■ **TASK BRIEF**
Look through the listing for the word "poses". Copy each line that has it.

■ **GIVEN ENTRIES**
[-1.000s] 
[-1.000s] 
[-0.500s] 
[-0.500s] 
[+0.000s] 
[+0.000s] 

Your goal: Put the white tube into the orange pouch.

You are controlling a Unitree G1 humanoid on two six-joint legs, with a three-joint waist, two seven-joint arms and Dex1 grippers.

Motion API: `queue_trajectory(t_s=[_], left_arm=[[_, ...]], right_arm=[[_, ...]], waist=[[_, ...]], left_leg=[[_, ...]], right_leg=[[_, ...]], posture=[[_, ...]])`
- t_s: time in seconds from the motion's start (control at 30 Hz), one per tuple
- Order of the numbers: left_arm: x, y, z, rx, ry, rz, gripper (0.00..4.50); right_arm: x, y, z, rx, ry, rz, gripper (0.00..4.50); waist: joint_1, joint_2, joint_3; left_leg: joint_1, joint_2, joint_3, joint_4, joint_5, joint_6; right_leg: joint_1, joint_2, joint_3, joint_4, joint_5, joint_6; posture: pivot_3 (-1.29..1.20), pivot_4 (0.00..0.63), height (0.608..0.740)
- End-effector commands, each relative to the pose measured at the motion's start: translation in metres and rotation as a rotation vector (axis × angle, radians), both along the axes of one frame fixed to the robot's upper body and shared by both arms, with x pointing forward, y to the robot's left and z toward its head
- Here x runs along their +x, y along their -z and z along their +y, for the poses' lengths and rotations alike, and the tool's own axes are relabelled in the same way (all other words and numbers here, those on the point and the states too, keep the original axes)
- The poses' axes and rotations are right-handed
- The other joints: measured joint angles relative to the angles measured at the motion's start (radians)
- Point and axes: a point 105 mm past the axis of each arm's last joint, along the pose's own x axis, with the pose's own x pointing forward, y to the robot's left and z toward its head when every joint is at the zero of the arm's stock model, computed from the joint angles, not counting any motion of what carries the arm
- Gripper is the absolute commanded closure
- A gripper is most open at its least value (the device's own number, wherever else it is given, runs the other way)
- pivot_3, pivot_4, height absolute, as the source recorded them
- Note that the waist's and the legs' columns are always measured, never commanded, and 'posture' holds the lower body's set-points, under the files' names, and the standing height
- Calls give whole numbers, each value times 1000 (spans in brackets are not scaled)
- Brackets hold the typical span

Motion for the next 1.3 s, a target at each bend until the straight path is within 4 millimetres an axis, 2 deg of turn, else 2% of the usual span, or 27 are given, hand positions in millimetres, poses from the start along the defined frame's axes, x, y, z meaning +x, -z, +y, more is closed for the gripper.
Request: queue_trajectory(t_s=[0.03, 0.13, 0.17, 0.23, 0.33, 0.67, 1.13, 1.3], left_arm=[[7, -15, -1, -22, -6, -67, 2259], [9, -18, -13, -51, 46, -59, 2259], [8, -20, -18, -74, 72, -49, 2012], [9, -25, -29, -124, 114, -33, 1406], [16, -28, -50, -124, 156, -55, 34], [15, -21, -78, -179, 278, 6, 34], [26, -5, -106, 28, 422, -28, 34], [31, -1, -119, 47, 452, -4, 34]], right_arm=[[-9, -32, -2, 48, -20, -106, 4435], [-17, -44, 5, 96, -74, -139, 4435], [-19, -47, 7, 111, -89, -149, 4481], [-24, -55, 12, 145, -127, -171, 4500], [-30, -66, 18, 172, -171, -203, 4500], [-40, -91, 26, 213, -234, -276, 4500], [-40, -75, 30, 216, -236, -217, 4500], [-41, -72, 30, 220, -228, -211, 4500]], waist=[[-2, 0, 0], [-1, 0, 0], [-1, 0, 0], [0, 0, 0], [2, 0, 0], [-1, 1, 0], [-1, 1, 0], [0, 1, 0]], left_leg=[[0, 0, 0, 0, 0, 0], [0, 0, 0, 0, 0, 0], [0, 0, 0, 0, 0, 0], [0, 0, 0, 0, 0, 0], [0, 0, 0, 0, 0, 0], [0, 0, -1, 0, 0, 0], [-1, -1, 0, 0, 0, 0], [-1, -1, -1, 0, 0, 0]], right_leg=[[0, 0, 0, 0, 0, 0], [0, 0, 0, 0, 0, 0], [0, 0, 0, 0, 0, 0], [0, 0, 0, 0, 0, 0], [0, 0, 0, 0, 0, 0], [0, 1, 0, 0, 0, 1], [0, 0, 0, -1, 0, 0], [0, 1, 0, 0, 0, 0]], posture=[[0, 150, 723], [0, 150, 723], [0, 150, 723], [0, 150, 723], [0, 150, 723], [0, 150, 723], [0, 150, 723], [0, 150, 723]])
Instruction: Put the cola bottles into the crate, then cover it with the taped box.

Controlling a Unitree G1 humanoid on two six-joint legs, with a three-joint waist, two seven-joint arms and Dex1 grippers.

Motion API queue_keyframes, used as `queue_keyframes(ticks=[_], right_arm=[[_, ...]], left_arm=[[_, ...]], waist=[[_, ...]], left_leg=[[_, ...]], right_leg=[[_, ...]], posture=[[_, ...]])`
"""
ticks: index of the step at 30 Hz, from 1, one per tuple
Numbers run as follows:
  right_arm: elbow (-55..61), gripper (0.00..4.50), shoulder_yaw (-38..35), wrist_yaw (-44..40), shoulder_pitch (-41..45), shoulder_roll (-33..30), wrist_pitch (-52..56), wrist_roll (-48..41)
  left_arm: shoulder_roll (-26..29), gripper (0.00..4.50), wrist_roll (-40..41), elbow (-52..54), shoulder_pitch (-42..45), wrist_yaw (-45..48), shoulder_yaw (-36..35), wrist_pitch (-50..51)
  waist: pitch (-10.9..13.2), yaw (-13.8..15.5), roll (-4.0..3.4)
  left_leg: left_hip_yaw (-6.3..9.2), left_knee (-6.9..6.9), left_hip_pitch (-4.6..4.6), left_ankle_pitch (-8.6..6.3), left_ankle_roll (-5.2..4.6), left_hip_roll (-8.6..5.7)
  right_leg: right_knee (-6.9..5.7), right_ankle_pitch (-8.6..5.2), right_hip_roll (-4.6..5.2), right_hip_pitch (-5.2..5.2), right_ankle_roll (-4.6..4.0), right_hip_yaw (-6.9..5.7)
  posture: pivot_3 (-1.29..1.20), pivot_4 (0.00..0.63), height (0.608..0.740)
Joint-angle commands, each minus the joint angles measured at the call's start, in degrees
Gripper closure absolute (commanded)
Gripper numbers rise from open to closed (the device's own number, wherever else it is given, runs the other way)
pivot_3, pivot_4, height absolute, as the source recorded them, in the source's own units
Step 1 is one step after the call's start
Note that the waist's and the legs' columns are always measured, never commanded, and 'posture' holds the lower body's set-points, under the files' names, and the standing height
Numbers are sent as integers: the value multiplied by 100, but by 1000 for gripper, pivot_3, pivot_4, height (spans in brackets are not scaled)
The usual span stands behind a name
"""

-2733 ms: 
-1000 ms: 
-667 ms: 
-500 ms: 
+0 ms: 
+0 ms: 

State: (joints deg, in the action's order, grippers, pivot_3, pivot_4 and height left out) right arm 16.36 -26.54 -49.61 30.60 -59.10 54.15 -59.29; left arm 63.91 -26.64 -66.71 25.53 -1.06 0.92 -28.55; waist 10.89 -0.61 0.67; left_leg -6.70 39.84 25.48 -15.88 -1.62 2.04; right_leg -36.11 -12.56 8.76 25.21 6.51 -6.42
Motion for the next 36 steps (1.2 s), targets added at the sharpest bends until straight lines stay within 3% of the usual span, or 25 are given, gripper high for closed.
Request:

■ **RESPONSE TO THE EXERCISE**
- Here x runs along their +x, y along their -z and z along their +y, for the poses' lengths and rotations alike, and the tool's own axes are relabelled in the same way (all other words and numbers here, those on the point and the states too, keep the original axes)
- The poses' axes and rotations are right-handed
Motion for the next 1.3 s, a target at each bend until the straight path is within 4 millimetres an axis, 2 deg of turn, else 2% of the usual span, or 27 are given, hand positions in millimetres, poses from the start along the defined frame's axes, x, y, z meaning +x, -z, +y, more is closed for the gripper.

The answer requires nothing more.